● **Instructions to follow**
What lines in the records below include the word "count"? Return each one.
****************
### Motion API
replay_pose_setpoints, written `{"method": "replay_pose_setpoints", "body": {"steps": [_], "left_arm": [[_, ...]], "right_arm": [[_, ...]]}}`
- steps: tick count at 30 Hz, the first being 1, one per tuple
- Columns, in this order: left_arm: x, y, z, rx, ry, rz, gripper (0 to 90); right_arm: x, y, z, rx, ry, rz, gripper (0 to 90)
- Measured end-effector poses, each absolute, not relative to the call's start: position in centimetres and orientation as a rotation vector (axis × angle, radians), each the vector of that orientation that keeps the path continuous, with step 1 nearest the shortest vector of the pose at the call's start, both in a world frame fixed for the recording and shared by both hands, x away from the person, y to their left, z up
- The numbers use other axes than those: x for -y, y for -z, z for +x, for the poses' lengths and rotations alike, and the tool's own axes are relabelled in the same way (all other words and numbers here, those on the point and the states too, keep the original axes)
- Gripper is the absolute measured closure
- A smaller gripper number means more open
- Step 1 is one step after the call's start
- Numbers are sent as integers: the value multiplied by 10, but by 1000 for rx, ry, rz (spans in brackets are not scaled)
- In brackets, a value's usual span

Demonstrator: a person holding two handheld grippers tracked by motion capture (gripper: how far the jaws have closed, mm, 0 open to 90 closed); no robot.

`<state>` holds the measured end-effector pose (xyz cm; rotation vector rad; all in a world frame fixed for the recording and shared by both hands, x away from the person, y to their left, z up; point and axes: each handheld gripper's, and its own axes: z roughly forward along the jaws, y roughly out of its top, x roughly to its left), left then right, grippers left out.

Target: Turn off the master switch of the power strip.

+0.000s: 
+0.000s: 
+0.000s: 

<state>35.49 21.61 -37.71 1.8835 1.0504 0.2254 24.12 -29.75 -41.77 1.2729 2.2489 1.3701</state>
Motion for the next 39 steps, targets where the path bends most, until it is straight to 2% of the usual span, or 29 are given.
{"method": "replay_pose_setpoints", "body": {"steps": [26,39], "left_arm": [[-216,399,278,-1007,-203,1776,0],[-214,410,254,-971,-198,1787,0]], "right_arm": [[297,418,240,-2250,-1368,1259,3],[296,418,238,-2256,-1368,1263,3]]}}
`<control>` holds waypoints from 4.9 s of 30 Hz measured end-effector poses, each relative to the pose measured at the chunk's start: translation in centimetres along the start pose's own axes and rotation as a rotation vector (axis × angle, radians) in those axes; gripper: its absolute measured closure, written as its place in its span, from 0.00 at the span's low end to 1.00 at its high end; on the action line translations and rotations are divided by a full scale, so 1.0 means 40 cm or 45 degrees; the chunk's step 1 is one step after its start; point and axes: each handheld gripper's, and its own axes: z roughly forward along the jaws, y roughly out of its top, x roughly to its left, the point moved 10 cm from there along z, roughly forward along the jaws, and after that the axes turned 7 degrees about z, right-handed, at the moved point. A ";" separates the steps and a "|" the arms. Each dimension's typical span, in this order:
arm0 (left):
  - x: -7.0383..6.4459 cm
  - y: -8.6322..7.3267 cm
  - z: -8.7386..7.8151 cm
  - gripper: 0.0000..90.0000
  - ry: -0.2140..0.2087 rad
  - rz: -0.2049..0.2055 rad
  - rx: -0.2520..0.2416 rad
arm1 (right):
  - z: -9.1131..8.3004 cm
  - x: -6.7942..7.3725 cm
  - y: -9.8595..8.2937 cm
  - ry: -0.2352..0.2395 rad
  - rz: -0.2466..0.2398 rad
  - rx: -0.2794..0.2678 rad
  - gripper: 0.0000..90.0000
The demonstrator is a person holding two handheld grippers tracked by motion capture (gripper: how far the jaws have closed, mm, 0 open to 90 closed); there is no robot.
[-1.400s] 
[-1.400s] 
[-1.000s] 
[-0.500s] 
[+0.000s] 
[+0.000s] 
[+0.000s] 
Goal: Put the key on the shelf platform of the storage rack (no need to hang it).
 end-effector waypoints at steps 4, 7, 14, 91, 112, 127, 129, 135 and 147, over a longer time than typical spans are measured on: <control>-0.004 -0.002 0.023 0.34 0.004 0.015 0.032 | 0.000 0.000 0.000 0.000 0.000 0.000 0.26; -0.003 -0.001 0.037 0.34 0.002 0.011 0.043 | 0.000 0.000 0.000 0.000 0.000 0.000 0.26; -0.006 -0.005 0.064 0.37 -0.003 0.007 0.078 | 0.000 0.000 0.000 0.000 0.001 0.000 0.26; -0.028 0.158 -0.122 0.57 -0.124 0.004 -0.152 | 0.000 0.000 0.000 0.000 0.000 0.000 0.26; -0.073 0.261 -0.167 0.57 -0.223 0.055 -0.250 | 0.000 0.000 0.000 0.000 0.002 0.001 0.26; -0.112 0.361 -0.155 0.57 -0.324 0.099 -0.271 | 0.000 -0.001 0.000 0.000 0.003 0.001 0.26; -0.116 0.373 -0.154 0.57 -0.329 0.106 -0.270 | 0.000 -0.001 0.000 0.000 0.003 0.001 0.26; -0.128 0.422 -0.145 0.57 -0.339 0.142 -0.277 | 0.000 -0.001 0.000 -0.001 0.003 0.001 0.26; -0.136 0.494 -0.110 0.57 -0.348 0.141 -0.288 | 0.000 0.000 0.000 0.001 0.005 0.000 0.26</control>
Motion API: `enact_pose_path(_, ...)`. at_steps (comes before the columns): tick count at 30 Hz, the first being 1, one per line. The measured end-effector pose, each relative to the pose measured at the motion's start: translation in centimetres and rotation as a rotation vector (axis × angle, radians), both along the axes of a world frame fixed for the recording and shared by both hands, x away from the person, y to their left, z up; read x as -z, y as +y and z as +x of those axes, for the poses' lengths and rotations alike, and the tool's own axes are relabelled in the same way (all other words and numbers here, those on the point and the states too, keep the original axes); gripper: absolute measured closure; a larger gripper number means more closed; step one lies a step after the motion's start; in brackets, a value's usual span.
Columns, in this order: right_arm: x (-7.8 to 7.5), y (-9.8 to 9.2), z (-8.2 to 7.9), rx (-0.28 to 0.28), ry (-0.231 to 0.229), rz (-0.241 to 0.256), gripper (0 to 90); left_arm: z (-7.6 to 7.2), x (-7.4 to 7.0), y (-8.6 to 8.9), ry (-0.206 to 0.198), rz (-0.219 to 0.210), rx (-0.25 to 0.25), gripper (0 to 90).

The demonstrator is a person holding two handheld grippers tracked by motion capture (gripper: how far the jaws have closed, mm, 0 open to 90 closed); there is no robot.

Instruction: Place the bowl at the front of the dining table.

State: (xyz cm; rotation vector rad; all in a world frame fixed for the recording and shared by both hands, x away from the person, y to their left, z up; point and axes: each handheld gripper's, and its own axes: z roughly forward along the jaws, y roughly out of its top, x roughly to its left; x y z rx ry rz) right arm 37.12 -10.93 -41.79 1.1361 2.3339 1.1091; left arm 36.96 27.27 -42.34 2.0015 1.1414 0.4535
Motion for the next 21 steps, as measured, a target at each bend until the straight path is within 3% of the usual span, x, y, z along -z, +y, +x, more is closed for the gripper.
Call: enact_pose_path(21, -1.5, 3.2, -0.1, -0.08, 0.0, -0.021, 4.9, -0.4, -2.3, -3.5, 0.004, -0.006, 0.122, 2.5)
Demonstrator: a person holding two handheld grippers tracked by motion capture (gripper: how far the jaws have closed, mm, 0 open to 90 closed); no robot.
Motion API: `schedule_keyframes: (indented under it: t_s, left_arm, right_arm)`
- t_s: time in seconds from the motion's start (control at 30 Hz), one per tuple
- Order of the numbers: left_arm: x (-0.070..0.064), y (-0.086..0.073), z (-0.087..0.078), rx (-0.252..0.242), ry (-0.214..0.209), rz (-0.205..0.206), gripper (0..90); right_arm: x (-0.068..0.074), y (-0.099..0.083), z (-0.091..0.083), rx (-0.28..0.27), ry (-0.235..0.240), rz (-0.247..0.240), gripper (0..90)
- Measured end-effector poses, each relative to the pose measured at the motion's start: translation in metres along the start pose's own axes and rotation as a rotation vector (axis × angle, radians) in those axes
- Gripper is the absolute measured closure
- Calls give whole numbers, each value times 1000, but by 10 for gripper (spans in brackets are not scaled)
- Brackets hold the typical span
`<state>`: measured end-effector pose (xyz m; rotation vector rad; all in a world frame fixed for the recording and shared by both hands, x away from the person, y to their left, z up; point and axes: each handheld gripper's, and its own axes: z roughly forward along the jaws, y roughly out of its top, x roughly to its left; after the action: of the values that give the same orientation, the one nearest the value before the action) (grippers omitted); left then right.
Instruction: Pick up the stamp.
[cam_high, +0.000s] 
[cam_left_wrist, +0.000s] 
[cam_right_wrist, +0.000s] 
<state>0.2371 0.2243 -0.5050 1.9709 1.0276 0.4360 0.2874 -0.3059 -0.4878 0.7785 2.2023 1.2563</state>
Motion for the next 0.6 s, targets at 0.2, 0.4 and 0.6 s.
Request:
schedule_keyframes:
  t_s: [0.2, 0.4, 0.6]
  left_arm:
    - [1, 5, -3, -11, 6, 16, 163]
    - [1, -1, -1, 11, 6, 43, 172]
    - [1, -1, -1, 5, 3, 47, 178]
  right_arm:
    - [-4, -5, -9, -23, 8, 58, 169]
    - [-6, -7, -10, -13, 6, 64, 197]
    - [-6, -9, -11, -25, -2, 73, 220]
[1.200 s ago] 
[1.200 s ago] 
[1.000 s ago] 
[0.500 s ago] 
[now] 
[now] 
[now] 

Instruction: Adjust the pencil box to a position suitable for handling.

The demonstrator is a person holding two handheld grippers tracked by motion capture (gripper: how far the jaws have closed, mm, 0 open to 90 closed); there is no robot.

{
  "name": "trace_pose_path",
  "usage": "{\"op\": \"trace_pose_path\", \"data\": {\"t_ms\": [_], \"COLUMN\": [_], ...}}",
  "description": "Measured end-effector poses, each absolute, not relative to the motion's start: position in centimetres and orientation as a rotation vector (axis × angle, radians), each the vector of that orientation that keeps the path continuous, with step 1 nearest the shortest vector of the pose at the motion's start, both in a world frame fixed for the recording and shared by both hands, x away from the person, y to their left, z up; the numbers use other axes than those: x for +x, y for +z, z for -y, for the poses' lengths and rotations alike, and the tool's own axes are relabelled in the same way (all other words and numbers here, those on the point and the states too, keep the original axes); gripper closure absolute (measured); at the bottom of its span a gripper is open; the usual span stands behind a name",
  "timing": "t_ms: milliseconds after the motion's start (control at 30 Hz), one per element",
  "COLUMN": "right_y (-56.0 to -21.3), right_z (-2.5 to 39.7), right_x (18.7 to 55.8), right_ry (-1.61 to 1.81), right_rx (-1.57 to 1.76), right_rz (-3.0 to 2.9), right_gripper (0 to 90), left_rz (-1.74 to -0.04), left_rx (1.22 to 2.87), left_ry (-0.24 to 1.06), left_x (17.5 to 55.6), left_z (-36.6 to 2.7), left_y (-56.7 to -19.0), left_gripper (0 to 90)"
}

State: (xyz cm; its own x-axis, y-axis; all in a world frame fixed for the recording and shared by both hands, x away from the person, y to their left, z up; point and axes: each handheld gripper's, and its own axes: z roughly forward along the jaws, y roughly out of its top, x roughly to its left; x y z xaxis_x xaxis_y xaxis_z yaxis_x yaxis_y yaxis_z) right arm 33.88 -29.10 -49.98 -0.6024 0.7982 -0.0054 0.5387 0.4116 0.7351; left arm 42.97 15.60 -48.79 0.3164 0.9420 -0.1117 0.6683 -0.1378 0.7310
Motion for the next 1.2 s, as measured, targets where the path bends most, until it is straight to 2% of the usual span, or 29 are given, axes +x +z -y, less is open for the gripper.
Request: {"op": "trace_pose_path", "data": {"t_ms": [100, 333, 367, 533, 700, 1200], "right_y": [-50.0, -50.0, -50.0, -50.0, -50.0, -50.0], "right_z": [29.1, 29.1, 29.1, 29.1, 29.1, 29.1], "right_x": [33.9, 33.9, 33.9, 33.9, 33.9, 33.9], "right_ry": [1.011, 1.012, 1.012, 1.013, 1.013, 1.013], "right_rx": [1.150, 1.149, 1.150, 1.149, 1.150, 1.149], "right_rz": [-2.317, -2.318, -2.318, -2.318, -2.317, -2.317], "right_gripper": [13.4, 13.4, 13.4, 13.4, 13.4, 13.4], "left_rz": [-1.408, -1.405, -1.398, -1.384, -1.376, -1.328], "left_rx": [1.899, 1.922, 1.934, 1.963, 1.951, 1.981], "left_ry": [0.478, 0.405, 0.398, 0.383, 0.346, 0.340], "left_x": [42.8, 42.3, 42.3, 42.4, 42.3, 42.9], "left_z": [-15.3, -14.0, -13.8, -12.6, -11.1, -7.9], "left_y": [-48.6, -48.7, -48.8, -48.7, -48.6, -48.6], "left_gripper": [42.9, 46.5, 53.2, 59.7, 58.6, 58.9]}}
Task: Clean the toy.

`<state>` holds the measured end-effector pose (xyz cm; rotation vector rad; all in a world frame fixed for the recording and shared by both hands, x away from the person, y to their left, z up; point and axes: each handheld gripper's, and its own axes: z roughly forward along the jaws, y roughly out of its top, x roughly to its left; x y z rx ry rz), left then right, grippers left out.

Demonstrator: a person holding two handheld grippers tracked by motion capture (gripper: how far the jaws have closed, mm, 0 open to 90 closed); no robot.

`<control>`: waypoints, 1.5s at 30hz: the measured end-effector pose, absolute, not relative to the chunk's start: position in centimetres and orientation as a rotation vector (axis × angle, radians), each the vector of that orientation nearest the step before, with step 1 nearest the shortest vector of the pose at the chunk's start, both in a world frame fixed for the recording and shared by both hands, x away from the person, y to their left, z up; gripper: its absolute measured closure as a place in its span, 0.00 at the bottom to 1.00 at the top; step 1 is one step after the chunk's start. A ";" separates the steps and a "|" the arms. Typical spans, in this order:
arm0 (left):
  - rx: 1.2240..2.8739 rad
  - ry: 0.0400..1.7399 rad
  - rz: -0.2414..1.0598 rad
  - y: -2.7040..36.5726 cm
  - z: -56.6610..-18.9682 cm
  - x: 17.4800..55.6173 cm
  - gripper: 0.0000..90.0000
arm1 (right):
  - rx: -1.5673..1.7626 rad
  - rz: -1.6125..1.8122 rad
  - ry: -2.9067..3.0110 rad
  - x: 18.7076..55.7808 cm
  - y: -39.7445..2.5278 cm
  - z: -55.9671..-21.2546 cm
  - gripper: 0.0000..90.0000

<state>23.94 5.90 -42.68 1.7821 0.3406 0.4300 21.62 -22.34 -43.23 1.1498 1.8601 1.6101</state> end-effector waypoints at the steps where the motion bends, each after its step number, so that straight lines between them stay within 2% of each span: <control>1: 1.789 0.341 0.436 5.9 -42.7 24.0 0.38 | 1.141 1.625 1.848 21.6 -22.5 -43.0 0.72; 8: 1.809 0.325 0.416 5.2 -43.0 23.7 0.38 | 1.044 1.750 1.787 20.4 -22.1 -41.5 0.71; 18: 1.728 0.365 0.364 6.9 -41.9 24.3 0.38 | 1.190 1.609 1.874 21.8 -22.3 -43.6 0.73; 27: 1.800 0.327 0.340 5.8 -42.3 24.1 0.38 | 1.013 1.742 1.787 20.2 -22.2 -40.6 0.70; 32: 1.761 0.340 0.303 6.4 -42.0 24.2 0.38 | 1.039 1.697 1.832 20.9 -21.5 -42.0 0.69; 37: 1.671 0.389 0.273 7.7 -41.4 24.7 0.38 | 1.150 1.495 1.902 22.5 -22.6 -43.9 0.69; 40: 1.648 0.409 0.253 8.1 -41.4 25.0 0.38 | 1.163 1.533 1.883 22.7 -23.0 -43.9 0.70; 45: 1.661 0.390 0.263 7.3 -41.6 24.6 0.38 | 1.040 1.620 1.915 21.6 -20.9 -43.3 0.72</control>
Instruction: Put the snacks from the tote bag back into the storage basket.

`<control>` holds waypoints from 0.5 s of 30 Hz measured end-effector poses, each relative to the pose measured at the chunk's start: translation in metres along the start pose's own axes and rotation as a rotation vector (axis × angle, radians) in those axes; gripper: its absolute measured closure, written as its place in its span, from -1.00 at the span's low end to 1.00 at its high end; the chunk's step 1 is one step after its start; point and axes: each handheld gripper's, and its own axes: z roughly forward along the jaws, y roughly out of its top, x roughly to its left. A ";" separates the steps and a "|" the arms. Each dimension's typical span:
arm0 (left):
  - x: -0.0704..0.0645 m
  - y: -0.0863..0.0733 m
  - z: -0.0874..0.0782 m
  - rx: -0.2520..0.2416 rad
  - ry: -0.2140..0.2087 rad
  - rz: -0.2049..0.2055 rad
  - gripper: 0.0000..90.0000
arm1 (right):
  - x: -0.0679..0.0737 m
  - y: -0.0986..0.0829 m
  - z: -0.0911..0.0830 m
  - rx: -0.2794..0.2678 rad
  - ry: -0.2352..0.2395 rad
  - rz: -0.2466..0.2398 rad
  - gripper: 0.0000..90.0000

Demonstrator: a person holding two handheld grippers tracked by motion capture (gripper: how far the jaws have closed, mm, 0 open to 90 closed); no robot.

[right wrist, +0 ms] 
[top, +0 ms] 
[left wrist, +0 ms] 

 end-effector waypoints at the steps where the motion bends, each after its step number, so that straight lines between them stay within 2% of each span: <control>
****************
● **Solution to this exercise**
- steps: tick count at 30 Hz, the first being 1, one per tuple
Motion API: `enact_pose_path(_, ...)`. at_steps (comes before the columns): tick count at 30 Hz, the first being 1, one per line. The measured end-effector pose, each relative to the pose measured at the motion's start: translation in centimetres and rotation as a rotation vector (axis × angle, radians), both along the axes of a world frame fixed for the recording and shared by both hands, x away from the person, y to their left, z up; read x as -z, y as +y and z as +x of those axes, for the poses' lengths and rotations alike, and the tool's own axes are relabelled in the same way (all other words and numbers here, those on the point and the states too, keep the original axes); gripper: absolute measured closure; a larger gripper number means more closed; step one lies a step after the motion's start; in brackets, a value's usual span.

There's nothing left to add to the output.